- ACTIVITY -
Reproduce the records below exactly from their first line through the line containing "Query: **gray surface**", omitting all pictures.

**** DATA EXCERPTS

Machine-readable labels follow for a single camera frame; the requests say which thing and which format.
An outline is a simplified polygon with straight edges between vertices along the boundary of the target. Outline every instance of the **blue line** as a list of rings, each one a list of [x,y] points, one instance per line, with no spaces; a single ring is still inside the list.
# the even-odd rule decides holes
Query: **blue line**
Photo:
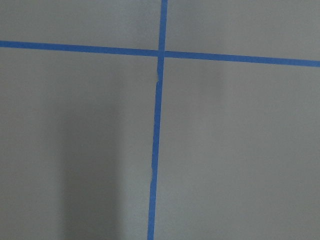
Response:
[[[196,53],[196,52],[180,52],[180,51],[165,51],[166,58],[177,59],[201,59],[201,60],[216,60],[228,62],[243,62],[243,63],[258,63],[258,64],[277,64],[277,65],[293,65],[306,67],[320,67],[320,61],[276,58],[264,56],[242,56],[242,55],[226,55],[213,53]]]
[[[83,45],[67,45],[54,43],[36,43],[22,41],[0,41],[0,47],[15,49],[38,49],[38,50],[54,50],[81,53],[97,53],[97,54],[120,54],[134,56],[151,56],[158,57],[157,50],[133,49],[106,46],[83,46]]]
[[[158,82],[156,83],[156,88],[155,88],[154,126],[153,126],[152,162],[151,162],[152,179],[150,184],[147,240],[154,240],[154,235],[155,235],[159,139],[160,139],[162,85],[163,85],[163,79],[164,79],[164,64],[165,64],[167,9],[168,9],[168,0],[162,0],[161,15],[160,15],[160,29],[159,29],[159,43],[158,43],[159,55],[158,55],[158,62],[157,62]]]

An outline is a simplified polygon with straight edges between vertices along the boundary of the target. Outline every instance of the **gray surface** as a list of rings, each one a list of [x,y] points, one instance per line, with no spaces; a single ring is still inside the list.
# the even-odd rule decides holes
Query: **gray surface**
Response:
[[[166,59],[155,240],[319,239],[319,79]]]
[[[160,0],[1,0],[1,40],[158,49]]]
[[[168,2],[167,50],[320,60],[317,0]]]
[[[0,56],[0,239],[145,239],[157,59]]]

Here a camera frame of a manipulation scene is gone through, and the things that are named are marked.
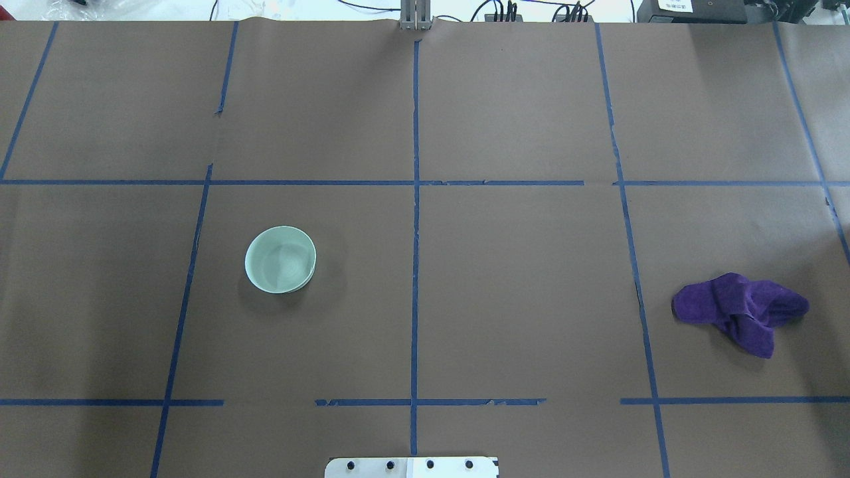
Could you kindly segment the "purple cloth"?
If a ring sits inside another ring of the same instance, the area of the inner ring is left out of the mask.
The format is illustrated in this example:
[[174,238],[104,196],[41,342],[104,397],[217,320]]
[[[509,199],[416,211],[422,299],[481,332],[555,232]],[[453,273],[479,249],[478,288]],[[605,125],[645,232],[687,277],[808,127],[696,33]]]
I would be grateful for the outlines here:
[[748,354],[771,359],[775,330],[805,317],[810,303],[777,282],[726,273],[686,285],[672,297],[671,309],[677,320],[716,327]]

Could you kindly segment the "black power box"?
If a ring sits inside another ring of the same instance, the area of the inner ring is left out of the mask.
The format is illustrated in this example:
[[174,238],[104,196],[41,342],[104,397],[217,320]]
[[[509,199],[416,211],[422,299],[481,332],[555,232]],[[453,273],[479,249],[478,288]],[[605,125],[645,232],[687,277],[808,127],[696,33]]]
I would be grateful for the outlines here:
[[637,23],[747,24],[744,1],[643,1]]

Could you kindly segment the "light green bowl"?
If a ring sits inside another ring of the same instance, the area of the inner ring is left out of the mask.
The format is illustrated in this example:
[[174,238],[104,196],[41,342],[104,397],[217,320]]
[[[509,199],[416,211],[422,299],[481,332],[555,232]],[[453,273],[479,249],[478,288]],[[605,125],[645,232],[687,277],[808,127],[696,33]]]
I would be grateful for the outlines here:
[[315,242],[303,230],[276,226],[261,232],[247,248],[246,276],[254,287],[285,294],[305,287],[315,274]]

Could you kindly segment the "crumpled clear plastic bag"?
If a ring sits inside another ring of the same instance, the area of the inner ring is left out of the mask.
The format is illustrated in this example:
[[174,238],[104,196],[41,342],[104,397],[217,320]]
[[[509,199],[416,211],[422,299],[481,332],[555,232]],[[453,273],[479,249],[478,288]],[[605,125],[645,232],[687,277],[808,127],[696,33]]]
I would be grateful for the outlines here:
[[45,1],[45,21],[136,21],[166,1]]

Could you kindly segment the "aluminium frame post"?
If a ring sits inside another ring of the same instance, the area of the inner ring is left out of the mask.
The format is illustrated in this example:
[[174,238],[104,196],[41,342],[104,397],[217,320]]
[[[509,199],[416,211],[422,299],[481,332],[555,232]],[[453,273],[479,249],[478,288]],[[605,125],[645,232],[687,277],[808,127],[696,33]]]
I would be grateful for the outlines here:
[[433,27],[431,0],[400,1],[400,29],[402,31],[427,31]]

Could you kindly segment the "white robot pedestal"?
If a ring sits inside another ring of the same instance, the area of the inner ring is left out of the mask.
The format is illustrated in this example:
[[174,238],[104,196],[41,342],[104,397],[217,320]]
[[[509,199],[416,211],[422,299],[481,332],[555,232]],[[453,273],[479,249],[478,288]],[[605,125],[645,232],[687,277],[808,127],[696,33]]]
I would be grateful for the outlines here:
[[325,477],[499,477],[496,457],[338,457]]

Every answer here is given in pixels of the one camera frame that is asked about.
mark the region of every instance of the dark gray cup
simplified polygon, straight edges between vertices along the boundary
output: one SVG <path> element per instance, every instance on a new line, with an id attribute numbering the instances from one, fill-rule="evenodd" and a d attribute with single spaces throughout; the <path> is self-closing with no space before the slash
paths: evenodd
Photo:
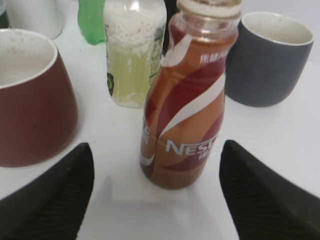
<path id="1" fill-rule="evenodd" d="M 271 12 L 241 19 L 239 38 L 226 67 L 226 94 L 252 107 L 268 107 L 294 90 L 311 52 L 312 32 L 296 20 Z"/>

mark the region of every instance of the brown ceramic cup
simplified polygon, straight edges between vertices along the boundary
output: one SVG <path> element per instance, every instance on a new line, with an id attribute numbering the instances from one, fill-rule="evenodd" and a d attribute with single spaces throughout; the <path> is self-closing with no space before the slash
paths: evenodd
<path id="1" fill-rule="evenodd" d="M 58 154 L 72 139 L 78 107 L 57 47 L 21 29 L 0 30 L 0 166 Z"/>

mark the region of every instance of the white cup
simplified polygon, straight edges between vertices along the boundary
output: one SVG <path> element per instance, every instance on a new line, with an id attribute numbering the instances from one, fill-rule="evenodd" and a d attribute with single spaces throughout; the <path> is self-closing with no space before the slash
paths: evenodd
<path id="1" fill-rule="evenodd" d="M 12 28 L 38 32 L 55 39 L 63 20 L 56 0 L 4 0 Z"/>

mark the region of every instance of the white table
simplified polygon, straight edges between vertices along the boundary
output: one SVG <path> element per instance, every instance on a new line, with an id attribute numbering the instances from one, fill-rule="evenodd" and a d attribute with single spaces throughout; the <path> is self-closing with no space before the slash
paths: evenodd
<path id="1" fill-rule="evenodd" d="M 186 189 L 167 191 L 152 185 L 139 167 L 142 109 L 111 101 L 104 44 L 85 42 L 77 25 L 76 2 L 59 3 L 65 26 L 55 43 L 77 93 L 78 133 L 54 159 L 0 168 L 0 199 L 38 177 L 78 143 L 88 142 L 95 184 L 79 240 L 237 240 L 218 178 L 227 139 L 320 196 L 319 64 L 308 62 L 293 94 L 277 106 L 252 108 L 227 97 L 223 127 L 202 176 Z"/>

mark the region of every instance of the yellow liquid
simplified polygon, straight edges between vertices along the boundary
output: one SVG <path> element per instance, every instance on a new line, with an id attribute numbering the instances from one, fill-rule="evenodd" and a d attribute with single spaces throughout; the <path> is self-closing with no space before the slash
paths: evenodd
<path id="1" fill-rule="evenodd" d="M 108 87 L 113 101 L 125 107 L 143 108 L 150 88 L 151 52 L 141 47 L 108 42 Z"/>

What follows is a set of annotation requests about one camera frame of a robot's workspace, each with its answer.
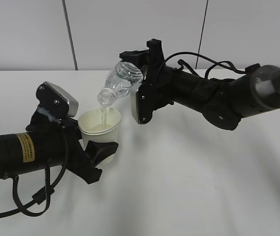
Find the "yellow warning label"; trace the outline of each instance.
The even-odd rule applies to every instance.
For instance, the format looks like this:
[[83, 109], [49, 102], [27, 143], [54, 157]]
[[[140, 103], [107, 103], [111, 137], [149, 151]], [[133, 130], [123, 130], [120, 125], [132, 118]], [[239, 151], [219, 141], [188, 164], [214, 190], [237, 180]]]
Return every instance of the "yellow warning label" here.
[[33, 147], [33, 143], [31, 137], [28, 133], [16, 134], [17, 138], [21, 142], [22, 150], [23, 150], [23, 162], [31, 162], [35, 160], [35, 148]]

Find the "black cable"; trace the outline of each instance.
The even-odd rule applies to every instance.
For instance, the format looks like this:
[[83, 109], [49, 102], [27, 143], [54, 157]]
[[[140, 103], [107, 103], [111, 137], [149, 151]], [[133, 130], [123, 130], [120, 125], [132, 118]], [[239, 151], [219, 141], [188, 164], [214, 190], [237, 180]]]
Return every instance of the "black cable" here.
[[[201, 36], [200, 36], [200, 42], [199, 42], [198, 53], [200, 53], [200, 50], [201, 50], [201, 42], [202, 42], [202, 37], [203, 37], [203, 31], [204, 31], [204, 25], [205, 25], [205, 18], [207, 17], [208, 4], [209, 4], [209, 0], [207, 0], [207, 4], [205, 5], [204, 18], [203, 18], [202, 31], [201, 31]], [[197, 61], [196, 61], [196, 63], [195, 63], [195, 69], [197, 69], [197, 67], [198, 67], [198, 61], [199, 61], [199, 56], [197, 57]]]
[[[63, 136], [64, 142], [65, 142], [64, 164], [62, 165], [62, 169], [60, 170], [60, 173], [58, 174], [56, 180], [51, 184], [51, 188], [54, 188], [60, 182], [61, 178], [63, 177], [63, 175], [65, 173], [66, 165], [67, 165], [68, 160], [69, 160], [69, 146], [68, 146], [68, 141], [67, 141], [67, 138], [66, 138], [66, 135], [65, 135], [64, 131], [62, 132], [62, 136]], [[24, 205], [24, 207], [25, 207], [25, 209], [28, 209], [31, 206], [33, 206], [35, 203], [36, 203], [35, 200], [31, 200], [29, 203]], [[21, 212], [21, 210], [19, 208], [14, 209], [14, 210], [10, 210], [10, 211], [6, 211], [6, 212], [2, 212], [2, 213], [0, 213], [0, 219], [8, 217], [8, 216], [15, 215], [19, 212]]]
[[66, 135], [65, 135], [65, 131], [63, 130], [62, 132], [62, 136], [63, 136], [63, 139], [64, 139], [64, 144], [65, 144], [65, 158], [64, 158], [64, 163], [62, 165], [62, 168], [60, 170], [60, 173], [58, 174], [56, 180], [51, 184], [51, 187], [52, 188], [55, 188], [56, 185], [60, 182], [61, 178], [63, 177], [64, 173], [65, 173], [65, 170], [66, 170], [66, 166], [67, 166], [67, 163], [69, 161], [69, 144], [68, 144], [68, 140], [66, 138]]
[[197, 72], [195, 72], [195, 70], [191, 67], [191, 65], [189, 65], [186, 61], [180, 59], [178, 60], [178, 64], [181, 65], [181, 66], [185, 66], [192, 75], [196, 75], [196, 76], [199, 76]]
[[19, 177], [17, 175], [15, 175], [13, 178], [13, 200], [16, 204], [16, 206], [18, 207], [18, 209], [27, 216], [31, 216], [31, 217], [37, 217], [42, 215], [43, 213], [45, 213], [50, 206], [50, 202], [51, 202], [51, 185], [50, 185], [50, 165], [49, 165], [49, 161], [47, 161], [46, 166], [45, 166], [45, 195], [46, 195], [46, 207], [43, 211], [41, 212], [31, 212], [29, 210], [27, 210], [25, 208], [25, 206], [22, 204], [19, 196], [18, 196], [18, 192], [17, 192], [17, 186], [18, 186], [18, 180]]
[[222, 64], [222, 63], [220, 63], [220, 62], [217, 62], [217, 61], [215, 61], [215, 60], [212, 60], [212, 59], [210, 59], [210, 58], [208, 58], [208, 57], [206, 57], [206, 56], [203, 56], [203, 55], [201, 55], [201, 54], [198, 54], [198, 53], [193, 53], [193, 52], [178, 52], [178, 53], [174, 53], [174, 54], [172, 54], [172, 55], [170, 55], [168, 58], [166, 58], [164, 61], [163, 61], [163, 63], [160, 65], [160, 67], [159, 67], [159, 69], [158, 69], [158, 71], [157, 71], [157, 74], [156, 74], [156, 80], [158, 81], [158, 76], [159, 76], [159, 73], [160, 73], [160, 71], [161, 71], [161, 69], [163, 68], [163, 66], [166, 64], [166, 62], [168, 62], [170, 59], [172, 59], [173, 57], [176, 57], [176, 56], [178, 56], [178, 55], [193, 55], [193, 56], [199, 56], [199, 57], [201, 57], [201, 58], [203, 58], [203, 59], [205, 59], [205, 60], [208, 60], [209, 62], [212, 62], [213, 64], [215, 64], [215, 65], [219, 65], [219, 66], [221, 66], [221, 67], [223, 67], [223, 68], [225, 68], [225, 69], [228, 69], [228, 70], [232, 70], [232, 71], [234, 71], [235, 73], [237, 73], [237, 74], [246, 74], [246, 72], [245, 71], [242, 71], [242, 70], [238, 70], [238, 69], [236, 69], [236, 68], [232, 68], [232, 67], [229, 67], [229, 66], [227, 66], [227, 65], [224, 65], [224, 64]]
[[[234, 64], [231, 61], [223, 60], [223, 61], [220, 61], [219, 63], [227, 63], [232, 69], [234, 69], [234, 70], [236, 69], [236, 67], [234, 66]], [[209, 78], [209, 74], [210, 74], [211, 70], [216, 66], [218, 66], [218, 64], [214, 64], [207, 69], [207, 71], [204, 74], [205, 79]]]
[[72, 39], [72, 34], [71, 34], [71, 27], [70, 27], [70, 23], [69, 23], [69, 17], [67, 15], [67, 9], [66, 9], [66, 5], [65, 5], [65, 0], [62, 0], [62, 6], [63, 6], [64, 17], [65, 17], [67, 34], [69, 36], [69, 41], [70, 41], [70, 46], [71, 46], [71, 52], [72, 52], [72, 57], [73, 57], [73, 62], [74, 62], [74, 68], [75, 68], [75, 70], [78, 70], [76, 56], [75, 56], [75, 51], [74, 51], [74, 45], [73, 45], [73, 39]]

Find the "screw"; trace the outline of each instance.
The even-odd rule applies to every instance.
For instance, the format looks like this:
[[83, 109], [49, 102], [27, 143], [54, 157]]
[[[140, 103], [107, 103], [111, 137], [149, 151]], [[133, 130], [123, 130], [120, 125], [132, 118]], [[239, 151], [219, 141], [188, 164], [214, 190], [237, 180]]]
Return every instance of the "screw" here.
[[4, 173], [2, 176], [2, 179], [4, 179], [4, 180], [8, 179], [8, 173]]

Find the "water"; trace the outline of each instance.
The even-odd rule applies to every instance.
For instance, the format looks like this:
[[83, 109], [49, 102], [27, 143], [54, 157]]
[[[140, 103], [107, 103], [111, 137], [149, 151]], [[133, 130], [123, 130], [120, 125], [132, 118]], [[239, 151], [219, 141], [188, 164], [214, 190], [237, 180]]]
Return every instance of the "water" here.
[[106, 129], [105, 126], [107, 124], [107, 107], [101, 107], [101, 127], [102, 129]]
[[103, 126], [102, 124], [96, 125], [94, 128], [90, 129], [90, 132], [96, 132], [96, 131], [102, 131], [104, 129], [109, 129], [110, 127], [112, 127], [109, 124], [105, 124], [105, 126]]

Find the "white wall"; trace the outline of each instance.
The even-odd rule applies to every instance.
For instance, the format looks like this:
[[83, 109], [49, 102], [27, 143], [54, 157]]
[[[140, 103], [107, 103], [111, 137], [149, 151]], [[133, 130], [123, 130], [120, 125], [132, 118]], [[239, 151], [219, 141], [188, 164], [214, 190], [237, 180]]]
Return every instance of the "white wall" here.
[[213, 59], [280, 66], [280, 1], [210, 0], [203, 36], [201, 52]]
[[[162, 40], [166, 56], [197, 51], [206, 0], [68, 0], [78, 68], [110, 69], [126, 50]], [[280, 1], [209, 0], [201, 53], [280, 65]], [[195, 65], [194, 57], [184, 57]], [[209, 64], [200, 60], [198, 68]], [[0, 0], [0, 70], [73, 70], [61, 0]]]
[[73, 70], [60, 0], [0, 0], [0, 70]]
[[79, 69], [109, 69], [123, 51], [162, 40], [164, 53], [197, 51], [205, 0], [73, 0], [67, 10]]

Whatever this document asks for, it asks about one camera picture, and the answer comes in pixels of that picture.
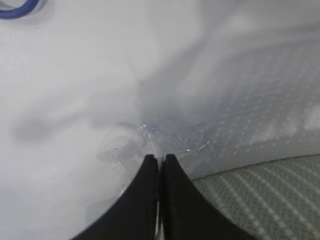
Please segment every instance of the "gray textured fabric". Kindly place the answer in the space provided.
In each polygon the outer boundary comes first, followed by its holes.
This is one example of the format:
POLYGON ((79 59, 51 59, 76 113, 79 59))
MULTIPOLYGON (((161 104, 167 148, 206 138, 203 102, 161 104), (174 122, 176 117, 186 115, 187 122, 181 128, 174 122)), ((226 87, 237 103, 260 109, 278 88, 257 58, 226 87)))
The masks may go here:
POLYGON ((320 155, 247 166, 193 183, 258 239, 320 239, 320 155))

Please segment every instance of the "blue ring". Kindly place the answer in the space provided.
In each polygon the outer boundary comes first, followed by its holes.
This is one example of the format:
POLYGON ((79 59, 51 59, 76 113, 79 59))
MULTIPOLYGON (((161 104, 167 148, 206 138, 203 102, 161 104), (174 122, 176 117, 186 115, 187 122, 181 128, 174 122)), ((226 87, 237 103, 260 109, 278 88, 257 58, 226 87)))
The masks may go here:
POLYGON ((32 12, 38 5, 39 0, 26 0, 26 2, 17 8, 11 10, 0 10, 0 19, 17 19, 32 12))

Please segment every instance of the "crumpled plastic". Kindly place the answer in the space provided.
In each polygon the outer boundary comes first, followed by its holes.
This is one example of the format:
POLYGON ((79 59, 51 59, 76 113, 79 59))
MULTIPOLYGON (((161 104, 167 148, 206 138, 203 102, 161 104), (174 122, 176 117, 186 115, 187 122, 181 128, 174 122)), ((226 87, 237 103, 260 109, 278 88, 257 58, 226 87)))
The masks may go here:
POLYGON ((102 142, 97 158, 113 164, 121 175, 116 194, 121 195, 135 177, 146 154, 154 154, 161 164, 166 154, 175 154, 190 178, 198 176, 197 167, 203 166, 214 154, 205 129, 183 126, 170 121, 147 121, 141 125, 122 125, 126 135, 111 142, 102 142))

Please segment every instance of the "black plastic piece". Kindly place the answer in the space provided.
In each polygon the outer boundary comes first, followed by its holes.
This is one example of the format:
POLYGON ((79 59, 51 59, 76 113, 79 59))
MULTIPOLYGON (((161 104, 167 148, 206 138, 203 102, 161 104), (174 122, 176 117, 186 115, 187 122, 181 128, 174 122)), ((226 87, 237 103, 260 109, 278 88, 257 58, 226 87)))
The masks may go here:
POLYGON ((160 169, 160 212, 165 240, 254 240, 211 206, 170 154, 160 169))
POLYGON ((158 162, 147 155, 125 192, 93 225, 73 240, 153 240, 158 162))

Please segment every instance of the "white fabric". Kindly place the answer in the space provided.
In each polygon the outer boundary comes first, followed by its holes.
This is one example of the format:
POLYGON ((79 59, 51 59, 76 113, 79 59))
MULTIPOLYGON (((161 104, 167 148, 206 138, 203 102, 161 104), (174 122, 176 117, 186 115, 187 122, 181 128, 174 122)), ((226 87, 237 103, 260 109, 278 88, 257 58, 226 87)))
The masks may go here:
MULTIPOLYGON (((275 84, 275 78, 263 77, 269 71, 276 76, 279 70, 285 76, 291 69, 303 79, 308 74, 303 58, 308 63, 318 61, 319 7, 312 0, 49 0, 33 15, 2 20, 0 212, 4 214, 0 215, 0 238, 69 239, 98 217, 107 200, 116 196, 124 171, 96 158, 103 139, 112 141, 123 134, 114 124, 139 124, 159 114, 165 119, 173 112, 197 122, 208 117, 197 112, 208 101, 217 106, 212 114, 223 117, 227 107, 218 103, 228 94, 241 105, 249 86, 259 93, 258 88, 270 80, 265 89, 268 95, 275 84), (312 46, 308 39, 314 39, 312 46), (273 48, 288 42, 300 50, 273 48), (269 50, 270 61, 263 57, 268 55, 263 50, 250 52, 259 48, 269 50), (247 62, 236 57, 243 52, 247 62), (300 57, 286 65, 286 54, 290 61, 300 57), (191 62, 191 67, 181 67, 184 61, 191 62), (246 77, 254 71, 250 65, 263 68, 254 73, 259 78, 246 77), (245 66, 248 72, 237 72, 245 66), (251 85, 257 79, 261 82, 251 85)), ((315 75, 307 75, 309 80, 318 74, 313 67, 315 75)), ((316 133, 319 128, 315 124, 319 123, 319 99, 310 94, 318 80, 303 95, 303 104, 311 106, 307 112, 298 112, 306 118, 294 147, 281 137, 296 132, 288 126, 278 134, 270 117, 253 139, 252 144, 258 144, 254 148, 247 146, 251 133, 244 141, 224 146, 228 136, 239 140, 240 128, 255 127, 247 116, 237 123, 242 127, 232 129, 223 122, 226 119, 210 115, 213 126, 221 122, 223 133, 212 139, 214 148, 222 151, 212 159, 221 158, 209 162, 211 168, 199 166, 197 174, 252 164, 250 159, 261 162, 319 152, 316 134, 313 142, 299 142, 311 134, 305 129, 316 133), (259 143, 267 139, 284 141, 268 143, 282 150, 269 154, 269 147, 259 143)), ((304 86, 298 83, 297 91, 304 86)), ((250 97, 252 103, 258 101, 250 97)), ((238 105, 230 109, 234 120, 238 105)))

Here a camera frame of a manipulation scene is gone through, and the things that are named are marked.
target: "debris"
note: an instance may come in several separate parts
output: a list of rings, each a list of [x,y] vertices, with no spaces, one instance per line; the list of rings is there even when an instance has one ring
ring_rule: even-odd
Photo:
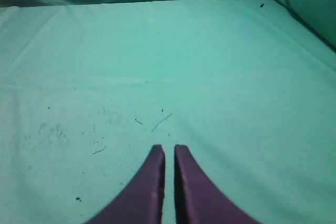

********

- EXERCISE SOLUTION -
Machine-readable labels follow for a single camera frame; the requests say which thing and which format.
An outline is a simplified polygon with straight edges between vertices along the boundary of the target. Outline every instance of the **blue line** as a list of rings, each one a list of [x,y] points, one instance per line, with no spaces; a single ring is still inside the list.
# the even-odd rule decides holes
Query: **blue line**
Photo:
Response:
[[[196,53],[196,52],[180,52],[180,51],[165,51],[166,58],[177,59],[201,59],[201,60],[216,60],[228,62],[243,62],[243,63],[258,63],[258,64],[277,64],[277,65],[293,65],[306,67],[320,67],[320,61],[276,58],[264,56],[242,56],[242,55],[226,55],[213,53]]]
[[[83,45],[67,45],[54,43],[36,43],[22,41],[0,41],[0,47],[15,49],[38,49],[38,50],[54,50],[81,53],[97,53],[97,54],[120,54],[134,56],[151,56],[158,57],[157,50],[133,49],[106,46],[83,46]]]
[[[158,82],[156,83],[156,88],[155,88],[154,126],[153,126],[152,162],[151,162],[152,179],[150,184],[147,240],[154,240],[154,235],[155,235],[159,139],[160,139],[162,85],[163,85],[163,79],[164,79],[164,64],[165,64],[167,9],[168,9],[168,0],[162,0],[161,15],[160,15],[160,29],[159,29],[159,43],[158,43],[159,55],[158,55],[158,62],[157,62]]]

An outline is a simplified polygon with straight edges between vertices along the boundary of the target. Outline every instance of the **gray surface** as a list of rings, each one a list of [x,y] points, one instance per line, with no spaces; a single ring is still inside the list.
# the even-odd rule decides holes
Query: **gray surface**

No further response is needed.